Last week, a small group of women confronted Republican Senator Jeff Flake as he boarded an elevator. Cornered, he was forced to listen impassively as they recounted their experiences of sexual assault and asked him to justify his support for Supreme Court nominee, Brett Kavanaugh. The confrontation, which was later broadcast on CNN, felt like a scene from a morality play. Flake remained judiciously silent throughout, which was tactful, but his demeanour also conveyed a hint of indifference, of the tribal disdain that he himself has condemned in U.S. politics.

 Not only have the Kavanaugh hearings revived America’s culture wars, they have underscored the dysfunctions of its democracy. They have become an object lesson of what happens when a society can no longer settle its differences reasonably. In a recent New York Times column, Thomas Friedman traces the origins of the current zero-sum outlook to the moment when GOP legislators set their priority for the next four years as restricting the newly elected President Obama to a single term of office. It was not a principled decision, it was an act of sabotage. This, in turn, produced the party’s hysterical opposition to a healthcare bill that was drafted largely on Republican principles, and it eventually led to the unprecedented decision to simply deny Obama the appointment of Merrick Garland to the Supreme Court.

 Friedman concludes, “That was a turning point. That was cheating. What McConnell did broke something very big. Now Democrats will surely be tempted to do the same when they get the power to do so, and that is how a great system of government, built on constitutional checks and balances, strong institutions and basic norms of decency, unravels.” Once the conventions that enable these norms have been violated often enough, democratic governance is supplanted by a Hobbesian war of all against all.

 In many ways, the Trump presidency is the logical outcome of these decisions. Trump has a completely zero-sum worldview and treats any criticism as a personal attack, rather than an opportunity for dialogue, and his authoritarian instincts have revived – metastasised might be a better word – a conspiratorial GOP mindset. Consider, for instance, Kavanaugh’s outlandish claim that the allegations against him were “revenge on behalf of the Clintons.” And although much of Trump’s overheated rhetoric can be attributed to his lack of education and manners, the real danger of having a president, or congressional leaders, or a Supreme Court nominee discuss democracy as though it were a sham, is that their palpable contempt often turns into a self-fulfilling prophecy.

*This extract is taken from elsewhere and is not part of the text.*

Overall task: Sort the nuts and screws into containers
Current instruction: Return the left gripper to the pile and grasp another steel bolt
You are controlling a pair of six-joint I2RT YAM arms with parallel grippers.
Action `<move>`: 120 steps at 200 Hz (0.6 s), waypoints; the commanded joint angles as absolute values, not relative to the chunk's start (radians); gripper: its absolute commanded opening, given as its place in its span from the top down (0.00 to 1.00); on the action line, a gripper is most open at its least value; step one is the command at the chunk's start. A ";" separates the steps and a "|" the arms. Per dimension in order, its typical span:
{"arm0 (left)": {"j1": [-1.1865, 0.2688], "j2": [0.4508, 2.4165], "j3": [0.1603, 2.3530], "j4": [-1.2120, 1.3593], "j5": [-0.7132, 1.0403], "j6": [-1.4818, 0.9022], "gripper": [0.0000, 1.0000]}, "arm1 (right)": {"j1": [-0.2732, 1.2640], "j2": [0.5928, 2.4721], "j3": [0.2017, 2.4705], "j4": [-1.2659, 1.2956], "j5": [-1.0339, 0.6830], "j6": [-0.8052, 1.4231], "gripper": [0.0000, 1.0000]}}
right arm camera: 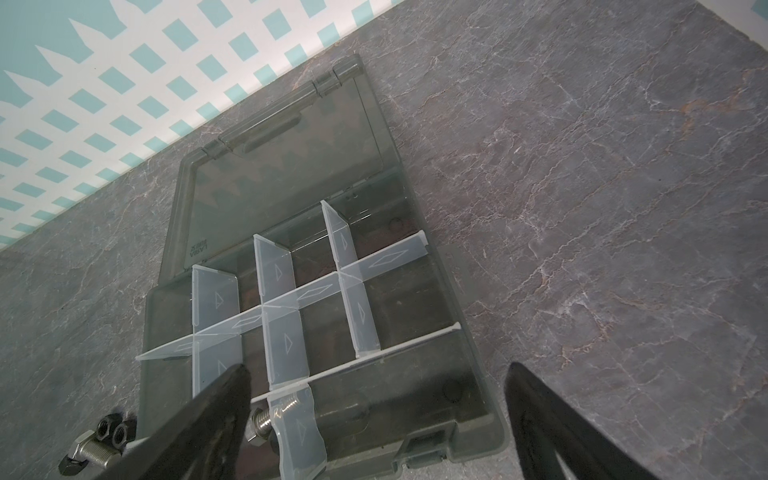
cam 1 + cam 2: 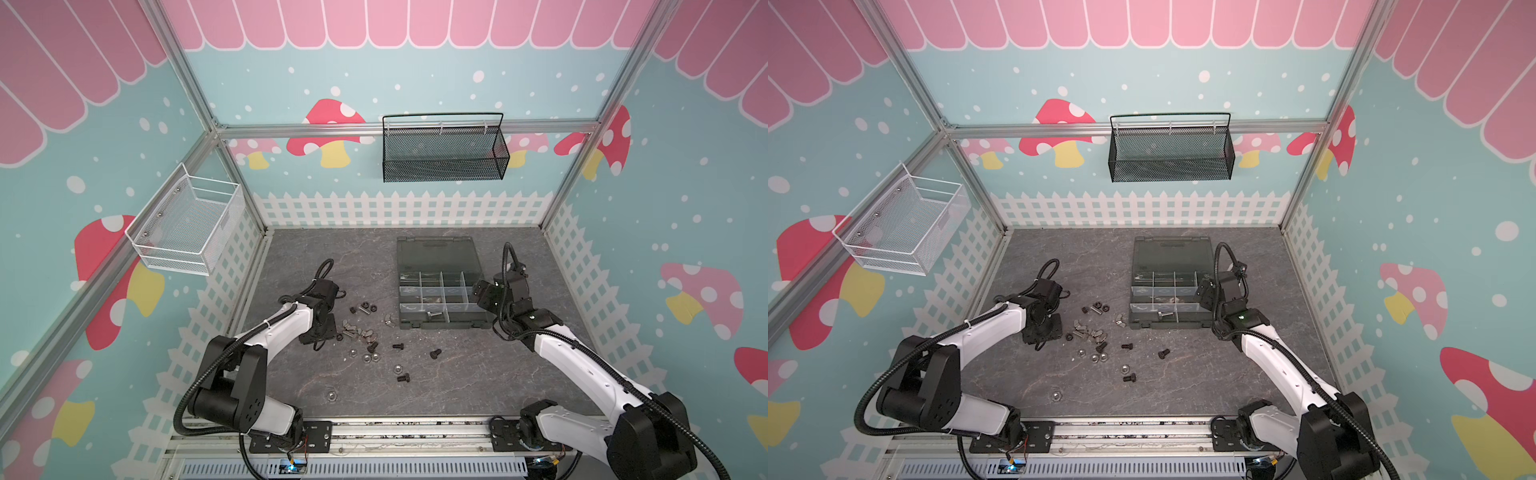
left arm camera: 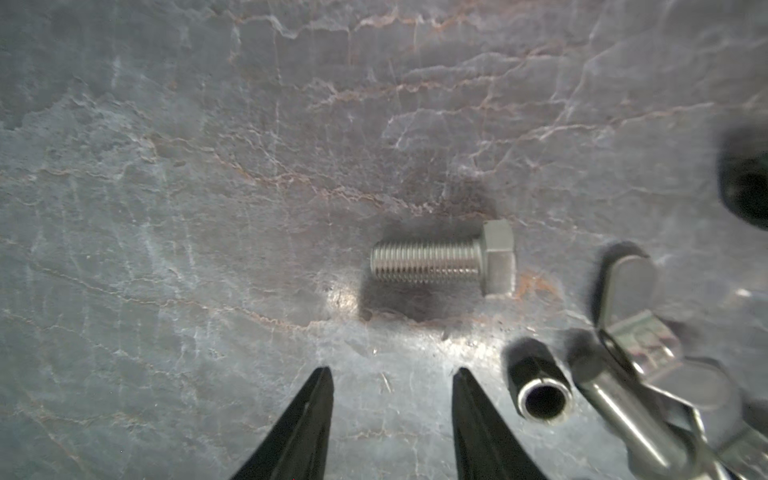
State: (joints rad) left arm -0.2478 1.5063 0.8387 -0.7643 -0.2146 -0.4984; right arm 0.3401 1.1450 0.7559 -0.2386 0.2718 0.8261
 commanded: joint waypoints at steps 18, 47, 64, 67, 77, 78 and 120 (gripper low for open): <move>-0.237 1.591 0.872 -0.730 -0.241 -0.528 0.49 | 0.337 1.152 0.783 -0.249 0.295 0.813 0.03; -0.224 1.638 0.898 -0.693 -0.224 -0.532 0.48 | 0.337 1.156 0.787 -0.250 0.293 0.819 0.03; -0.207 1.664 0.920 -0.679 -0.213 -0.532 0.45 | 0.337 1.158 0.787 -0.250 0.291 0.821 0.03; -0.204 1.668 0.924 -0.676 -0.210 -0.531 0.44 | 0.337 1.159 0.787 -0.250 0.291 0.822 0.03; -0.195 1.682 0.938 -0.668 -0.212 -0.527 0.42 | 0.337 1.161 0.788 -0.250 0.290 0.823 0.03; -0.194 1.684 0.939 -0.667 -0.213 -0.527 0.42 | 0.337 1.161 0.788 -0.250 0.290 0.823 0.03; -0.181 1.736 0.996 -0.666 -0.213 -0.509 0.42 | 0.337 1.170 0.787 -0.250 0.293 0.826 0.03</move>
State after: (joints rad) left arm -0.1902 1.6962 0.9745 -0.6807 -0.2192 -0.5095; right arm 0.3401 1.1603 0.7647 -0.2394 0.2749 0.8173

 What might Latin America and the Caribbean learn from the current crisis of U.S. democracy? Most importantly, that functioning democracies require assumptions of good faith, a willingness to consider opposing points of view, and to absorb criticism, rather than simply dismiss it. Also, perhaps, that a hostile political climate can quickly undermine basic civility and that once democratic norms and institutions have been broken, they are extremely difficult to reassemble.